Паулюс знал и о плацдармах, и об угрожаемом северном фланге… Знал и молчал. Он перестал придавать им серьезное значение. Наступление развивается. Его войска уже переправляются в других местах
через Дон. Стоит ли обращать внимание на какие–то плацдармы — пятачки земли, когда через день–другой все южное крыло фронта будет лежать у ног немецких солдат.Бои и походы 6–й армии в представлении самого командующего генерала Паулюса выглядели более чем радужными. Трудно вообразить, как много было пройдено путей–дорог и как много сделали для величия империи солдаты этой армии. И хотя в первые месяцы войны Фридрих Паулюс еще не стоял у пульта управления армией, так как ею командовал Рейхенау, тем не менее она взяла один за другим города Ровно, Житомир, Киев, Полтаву и Харьков. Последнее, барвенковское, сражение блестяще провел уже Паулюс. Сражение было выиграно в классическом прусском стиле клиньев, приверженцем которого был Паулюс, названный потом Гитлером храбрым и мыслящим полководцем, и это вдвойне радовало Паулюса. Его престиж, его репутация стратега в глазах командующих и немецкого генералитета неизмеримо выросли. Ведь еще будучи первым оберквартирмейстером генерального штаба, он, тогда генерал–майор Паулюс, по личному указанию Гитлера разрабатывал план молниеносной войны с Россией — «Барбаросса», план, который был сорван и, в сущности, похоронен в снегах Подмосковья. И Паулюс в просчетах планирования не мог не чувствовать своей вины. Поэтому некоторые генералы, смотревшие тогда на него с завистью, потом, после провала плана «Барбаросса», посмеивались над ним, зло называя его стратегом поражений. «Смеется тот, кто смеется последним», — подумал Паулюс, довольный, что вчера подписал приказ вести наступление непосредственно на Сталинград. «Взятие Сталинграда, — думал он, — окончательно утвердит меня в глазах нации и даже мира как великого полководца».

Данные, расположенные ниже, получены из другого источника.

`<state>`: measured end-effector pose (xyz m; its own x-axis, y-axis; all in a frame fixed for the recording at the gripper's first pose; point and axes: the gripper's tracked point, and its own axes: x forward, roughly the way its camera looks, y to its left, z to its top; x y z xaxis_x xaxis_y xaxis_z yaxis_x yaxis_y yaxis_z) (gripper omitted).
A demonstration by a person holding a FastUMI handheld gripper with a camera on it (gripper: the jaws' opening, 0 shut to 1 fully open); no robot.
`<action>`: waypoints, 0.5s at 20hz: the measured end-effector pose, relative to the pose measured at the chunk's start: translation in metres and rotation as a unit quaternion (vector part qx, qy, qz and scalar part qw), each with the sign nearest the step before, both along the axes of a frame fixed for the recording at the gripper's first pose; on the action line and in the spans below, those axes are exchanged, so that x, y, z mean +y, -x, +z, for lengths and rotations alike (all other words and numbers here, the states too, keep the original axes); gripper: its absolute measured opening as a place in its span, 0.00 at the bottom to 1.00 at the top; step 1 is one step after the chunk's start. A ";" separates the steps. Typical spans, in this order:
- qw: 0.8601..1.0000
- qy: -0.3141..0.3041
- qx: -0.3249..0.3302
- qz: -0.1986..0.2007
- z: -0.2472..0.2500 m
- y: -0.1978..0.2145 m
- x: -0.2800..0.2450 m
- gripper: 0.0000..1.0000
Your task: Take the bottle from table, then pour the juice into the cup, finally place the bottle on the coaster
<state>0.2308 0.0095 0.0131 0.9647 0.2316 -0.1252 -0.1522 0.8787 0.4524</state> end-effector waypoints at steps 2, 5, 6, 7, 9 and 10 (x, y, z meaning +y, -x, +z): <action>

Все, видевшие генерала Паулюса накануне нового сражения, до поездки в войска, свидетельствуют, что он был тогда внешне подчеркнуто спокоен. И если бы не его нервно подергивающаяся правая часть лица, он мог казаться совсем бодро настроенным. Да и почему бы Паулюсу быть чем–либо удрученным, когда его армия подошла к Дону и впереди чуть ли не конечная цель, замышленная самим Гитлером на летний период кампании, — захват Сталинграда, выход на Волгу, а там, как любил выражаться один из его корпусных генералов, «будем смотреть дальше».
С такими мыслями и побуждениями командующий Паулюс под вечер 20 августа выехал из Осиновского, где разместился командный пункт его армии, — ему не терпелось самому посмотреть переправу войск через Дон.
Раскинув руки на заднем сиденье «мерседеса», Паулюс катил степью, на которой не было ни единого деревца, ни единого озерка. Было знойно и душно. Недвижимо млела от жары земля, и даже воздух, казалось, стоял омертвело–недвижимым.
Паулюс скоро почувствовал себя дурно, ему сдавливал шею воротник рубашки. Он сдернул галстук, распахнул на все пуговицы мундир, потом опустил ветровое стекло, пытался глотать воздух, но снаружи давила на него спертая, раскаленная жара. И ему почудилось, что жара начинает пожирать его. Сама степь пожирает… Только и оживил на миг эту Мертвую степь низко парящий коршун, его криво изогнутое крыло вдруг напомнило челку Гитлера. Паулюс усмехнулся.
Степь еще не кончилась, но спереди начала ощущаться теплая влага. Взъехали на пригорок, и с него Паулюс увидел спускающуюся к реке станицу. Жилые строения и хлевы на гумнах дымили, в развалинах копошились то и дело подскакивающие с перепугу куры. Возле одного развороченного бомбой дома Паулюс заметил старуху, она стояла неподвижно, стиснув руками голову. Когда машина приблизилась, старуха не сошла с дороги, только повернула голову, стояла так неподвижно, и выражение жалости, ничего другого — ни презрения, ни гнева, — только одну эту жалость заметил на ее окаменелом лице Паулюс.